Depuis des années, les drones bon marché mettent à mal les coûteux systèmes de défense aérienne. La réponse du Pentagone repose invariablement sur la même idée : une arme légère, peu coûteuse en munitions et à chargeur illimité. Cette semaine, un haut responsable du département de la Défense a enjoint l'industrie à passer des paroles aux actes et à l'expérimentation.

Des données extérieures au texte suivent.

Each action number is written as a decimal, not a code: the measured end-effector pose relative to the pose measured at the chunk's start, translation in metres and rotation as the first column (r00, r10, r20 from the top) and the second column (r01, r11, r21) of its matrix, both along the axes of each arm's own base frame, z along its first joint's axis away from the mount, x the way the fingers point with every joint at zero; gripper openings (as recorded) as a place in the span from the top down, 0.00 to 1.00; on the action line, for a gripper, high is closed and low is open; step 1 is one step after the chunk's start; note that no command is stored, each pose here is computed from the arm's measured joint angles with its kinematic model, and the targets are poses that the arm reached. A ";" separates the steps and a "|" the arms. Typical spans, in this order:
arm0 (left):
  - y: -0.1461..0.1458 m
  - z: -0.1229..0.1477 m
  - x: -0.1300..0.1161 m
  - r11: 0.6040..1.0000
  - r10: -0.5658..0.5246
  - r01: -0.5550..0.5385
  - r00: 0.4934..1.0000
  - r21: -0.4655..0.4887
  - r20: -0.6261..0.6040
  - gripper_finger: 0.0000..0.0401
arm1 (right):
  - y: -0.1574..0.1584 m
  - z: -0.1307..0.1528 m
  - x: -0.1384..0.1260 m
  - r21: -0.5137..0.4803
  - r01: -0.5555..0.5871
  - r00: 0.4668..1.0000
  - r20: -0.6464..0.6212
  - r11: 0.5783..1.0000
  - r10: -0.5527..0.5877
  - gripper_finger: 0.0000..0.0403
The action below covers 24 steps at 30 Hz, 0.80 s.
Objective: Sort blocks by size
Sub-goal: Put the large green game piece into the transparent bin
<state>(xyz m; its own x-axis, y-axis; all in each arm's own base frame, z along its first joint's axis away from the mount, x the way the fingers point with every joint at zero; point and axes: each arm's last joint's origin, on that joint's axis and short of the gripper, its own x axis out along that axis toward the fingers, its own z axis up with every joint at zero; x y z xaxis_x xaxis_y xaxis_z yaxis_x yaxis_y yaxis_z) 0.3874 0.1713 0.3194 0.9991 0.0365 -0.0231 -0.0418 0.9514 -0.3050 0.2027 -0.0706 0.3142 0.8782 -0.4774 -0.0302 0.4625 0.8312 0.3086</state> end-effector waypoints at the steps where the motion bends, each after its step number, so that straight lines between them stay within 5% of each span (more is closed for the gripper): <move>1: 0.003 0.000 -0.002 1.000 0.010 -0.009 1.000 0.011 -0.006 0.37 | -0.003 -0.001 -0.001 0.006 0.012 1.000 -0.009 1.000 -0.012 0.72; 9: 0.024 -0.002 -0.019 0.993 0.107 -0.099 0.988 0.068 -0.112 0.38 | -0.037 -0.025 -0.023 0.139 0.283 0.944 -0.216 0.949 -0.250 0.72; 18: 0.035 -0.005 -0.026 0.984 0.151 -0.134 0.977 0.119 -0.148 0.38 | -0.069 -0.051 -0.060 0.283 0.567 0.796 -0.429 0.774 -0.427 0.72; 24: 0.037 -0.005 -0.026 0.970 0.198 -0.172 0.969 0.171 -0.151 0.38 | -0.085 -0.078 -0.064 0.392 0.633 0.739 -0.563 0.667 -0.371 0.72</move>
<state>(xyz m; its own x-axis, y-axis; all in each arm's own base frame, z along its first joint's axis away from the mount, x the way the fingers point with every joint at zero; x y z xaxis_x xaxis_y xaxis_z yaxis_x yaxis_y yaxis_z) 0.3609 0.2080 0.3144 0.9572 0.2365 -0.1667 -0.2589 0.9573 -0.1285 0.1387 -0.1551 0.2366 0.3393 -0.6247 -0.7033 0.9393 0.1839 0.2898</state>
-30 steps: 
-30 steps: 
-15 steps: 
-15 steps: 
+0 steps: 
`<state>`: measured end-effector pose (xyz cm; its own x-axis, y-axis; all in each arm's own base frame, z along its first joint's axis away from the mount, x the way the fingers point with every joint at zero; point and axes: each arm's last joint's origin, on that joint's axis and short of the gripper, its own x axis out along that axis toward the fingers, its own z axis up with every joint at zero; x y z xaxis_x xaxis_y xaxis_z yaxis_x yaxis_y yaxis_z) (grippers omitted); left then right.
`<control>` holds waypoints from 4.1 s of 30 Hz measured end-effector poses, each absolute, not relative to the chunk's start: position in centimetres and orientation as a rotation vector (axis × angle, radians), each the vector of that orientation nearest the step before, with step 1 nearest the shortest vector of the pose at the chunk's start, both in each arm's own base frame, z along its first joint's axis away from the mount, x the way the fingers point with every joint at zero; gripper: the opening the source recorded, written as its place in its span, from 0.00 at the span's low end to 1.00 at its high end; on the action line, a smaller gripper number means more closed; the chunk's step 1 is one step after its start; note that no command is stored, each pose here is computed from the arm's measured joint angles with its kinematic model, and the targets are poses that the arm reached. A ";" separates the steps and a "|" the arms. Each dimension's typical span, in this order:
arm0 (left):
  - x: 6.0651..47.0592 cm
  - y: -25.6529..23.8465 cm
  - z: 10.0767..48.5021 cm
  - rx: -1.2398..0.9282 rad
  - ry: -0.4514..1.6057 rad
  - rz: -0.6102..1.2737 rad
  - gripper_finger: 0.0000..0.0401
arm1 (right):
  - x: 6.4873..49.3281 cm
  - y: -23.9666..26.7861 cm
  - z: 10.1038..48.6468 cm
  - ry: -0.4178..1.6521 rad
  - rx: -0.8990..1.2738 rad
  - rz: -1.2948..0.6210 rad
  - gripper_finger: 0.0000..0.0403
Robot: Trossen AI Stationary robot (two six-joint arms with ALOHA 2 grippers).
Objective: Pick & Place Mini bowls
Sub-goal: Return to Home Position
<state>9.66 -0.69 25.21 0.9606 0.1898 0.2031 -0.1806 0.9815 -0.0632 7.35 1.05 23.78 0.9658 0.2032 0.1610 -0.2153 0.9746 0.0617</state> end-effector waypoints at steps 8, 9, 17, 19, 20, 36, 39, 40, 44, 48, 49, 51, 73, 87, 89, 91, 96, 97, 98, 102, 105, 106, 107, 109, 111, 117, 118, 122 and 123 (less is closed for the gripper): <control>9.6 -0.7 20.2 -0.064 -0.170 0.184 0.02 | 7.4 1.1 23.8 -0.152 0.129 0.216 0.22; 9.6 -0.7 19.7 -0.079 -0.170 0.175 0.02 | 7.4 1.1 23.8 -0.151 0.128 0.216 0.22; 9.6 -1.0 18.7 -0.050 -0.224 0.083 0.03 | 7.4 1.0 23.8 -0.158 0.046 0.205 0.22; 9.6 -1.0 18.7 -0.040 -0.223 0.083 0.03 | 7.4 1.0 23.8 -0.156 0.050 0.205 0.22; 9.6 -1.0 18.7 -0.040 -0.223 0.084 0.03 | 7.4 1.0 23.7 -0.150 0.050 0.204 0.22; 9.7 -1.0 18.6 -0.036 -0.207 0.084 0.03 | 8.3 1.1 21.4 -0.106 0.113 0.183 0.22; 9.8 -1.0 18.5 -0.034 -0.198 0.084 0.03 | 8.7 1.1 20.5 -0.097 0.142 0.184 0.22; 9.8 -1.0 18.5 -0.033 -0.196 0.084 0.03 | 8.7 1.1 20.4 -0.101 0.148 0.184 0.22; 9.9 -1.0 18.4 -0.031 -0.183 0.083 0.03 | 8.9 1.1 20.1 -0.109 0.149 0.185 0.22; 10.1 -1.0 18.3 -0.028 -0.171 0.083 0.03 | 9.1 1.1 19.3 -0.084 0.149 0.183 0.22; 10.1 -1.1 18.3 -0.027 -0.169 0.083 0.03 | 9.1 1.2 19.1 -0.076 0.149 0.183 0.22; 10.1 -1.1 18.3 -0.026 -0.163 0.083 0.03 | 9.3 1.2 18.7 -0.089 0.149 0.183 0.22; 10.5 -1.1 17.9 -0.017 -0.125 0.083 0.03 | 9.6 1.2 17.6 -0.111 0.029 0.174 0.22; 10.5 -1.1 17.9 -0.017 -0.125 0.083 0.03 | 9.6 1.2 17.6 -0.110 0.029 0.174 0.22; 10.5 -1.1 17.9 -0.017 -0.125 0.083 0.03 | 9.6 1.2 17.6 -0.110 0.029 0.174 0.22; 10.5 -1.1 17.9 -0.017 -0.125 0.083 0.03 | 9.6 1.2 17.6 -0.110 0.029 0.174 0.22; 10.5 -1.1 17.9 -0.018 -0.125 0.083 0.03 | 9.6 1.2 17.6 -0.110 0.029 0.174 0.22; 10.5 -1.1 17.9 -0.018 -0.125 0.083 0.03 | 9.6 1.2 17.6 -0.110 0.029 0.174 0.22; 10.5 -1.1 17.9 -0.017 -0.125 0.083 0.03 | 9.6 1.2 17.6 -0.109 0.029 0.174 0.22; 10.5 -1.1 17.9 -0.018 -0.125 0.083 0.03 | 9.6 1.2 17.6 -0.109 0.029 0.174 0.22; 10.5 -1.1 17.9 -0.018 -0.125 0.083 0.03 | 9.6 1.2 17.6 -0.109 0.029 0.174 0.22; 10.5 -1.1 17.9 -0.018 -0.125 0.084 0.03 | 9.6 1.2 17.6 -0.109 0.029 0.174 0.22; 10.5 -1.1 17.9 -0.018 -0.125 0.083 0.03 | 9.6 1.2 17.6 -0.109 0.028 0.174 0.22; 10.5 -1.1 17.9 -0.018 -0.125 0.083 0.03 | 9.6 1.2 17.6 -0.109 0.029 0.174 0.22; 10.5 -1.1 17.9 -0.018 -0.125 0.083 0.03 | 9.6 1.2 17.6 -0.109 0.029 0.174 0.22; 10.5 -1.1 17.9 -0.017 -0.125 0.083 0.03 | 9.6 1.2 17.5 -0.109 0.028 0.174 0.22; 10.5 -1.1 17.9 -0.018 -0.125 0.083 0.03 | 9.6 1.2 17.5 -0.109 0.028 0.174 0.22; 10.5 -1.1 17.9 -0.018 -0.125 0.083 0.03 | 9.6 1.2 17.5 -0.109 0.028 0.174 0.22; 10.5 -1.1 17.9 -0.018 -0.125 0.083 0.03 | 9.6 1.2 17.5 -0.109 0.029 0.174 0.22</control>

Mike Dodd, secrétaire adjoint à la Défense pour les technologies critiques, a utilisé un message publié le 12 août sur X pour plaider en faveur d'armes à énergie dirigée “ plus légères et plus efficaces ”, suffisamment petites pour être embarquées sur des aéronefs — pour abattre des drones, pour les opérations spéciales et pour brouiller les liaisons de commandement ennemies.
Informations clés
- OMS: Mike Dodd, secrétaire adjoint à la Défense pour les technologies critiques
- La demande : “Des armes à énergie dirigée ” plus petites, plus légères et plus efficaces » pour les aéronefs
- Missions : contre-drones, opérations expéditionnaires, opérations spéciales, perturbation du commandement et du contrôle ennemis
- Pourquoi les lasers : Chargeurs de grande capacité, faible coût par tir, moins de dommages collatéraux que les explosifs
- Budget: L'armée de l'air a demandé le financement $91.8M pour la recherche sur l'énergie dirigée en 2027.
- Revers passé : Le laser aéroporté (AHEL) de l'AC-130J a été annulé en 2024.
“ La taille, le poids et la puissance déterminent ce qui vole. ”
Cette phrase, tirée du message de Dodd, résume tout le problème en six mots. Les lasers et les micro-ondes de forte puissance fonctionnent ; le plus difficile est de les rendre suffisamment légers pour être installés sur une cellule sans compromettre sa charge utile et son autonomie. Dodd veut du matériel embarqué sur les avions et les plateformes à haute altitude, pas une nouvelle présentation.
Une période calme, et une grosse annulation
Les travaux de l'Armée de l'air sur les armes à énergie dirigée sont au point mort ces derniers temps. Son système THOR, un missile à micro-ondes de la taille d'une remorque, a neutralisé pour la dernière fois publiquement un essaim de drones en 2023. Un système similaire, baptisé “ Mjolnir ”, a été annoncé mais n'a pas encore été testé. Quant à son projet aéroporté le plus ambitieux – un laser à haute énergie destiné à l'avion de combat AC-130J Ghostrider –, il a été abandonné en 2024 après avoir manqué la période d'essais en vol prévue.

Autorisation de tirer à domicile
Un élément a changé en faveur de ces armes : elles peuvent enfin être testées au-dessus du territoire américain. Après qu’un laser anti-drone militaire a contraint la FAA à fermer l’espace aérien au-dessus d’El Paso début 2026, le Pentagone et la FAA ont conclu un accord de sécurité qui a permis la réouverture de cet espace.
Le défi lancé par Dodd à l'industrie était encore plus direct : “ Apportez-nous le meilleur de ce que vous avez. Pas des prototypes, mais du matériel que nous pouvons tester sur un banc d'essai et mettre à l'épreuve. ” Après des années de promesses, le Pentagone veut des faisceaux qu'il puisse réellement déployer.
Sources : Air & Space Forces Magazine ; Mike Dodd via X (12 août 2026) ; remarques de David Bagnati au Space and Missile Defense Symposium, Huntsville, Alabama. Chiffres budgétaires selon la demande de l’USAF pour 2027.